### WHAT THIS TASK INVOLVES
For every line in the records below that holds "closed", make a copy.

### Data excerpts
----
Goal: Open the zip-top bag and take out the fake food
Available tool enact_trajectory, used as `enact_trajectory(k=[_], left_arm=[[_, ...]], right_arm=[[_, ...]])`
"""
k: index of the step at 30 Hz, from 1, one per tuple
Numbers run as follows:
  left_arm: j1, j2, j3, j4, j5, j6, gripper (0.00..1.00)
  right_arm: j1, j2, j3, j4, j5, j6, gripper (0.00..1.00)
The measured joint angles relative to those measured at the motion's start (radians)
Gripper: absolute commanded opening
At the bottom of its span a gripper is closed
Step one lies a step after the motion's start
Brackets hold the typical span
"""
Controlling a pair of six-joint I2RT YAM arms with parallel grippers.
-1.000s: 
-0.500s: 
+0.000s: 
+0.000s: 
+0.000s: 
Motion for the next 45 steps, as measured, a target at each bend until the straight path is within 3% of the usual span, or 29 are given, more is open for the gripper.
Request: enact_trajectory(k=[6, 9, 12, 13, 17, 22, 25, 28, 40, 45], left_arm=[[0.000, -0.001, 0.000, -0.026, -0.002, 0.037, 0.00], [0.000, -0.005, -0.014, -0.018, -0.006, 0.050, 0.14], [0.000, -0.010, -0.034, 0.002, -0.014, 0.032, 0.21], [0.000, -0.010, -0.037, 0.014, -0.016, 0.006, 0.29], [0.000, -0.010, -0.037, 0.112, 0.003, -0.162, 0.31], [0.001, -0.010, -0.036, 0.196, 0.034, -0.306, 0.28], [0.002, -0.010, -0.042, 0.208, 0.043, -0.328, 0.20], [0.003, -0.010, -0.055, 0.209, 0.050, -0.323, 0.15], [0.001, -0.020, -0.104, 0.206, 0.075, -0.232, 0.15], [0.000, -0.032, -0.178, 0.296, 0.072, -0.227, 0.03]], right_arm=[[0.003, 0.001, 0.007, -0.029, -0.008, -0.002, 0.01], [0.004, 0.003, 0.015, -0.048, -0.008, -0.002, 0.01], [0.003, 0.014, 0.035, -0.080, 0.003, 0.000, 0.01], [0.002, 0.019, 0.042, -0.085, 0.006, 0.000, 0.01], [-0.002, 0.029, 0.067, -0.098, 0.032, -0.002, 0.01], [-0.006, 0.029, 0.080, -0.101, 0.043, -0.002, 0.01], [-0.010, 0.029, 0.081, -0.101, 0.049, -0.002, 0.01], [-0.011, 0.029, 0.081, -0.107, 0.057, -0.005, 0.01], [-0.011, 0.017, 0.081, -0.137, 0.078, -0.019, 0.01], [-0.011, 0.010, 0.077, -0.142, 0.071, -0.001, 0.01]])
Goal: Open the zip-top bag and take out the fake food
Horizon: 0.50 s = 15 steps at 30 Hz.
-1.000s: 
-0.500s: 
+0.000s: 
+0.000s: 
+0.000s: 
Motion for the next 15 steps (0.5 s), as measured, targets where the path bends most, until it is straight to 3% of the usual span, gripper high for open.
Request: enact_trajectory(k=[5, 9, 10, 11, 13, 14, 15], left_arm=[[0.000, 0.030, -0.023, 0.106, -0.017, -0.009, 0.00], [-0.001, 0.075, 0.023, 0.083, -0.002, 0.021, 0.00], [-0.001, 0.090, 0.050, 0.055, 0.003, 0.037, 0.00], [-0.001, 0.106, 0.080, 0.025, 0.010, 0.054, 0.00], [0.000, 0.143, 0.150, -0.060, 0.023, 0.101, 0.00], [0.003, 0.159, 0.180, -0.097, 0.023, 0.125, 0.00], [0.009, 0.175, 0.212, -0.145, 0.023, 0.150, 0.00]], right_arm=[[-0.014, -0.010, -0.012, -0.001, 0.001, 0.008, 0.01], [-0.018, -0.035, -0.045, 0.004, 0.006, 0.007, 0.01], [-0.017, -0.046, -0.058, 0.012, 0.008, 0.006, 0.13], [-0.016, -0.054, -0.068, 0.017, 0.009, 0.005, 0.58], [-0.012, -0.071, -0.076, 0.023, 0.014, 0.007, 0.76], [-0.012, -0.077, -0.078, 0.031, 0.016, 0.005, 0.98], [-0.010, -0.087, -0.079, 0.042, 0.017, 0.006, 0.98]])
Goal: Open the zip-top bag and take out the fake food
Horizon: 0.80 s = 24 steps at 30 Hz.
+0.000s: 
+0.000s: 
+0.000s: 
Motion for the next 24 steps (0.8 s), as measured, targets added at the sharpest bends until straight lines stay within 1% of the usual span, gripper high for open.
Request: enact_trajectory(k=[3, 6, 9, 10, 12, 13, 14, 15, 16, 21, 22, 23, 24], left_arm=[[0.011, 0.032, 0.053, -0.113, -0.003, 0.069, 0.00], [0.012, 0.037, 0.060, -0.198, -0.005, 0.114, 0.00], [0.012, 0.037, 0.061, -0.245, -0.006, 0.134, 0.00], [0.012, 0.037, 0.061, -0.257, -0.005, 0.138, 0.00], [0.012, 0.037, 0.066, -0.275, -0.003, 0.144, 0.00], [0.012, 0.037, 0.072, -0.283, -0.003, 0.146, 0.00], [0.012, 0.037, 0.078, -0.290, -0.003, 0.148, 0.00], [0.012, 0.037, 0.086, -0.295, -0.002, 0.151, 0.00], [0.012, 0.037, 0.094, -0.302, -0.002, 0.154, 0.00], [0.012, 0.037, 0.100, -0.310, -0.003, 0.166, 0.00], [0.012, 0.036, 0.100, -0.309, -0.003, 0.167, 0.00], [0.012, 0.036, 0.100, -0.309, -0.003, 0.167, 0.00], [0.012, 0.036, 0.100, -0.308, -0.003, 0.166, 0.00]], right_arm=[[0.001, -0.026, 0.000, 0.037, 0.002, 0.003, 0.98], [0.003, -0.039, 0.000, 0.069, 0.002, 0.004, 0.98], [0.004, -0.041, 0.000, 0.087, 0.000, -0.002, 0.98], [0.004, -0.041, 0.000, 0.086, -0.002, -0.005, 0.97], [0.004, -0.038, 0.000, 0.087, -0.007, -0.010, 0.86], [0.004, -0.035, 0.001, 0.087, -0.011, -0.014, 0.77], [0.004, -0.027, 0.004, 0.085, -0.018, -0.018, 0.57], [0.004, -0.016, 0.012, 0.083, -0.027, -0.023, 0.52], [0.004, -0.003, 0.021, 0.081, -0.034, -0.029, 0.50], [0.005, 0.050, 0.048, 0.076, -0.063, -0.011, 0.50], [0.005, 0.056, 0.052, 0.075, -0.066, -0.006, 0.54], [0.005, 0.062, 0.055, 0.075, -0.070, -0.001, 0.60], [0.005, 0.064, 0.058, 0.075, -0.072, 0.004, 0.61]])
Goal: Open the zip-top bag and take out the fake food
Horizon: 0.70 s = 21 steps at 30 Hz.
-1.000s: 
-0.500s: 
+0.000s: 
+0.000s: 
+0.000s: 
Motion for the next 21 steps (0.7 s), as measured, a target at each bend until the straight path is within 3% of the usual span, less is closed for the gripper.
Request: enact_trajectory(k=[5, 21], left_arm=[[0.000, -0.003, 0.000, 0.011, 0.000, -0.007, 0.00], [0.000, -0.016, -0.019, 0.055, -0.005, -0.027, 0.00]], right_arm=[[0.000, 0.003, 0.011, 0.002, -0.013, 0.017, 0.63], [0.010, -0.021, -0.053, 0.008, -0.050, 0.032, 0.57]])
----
### OUTPUT FOR THIS TASK
At the bottom of its span a gripper is closed
Motion for the next 21 steps (0.7 s), as measured, a target at each bend until the straight path is within 3% of the usual span, less is closed for the gripper.

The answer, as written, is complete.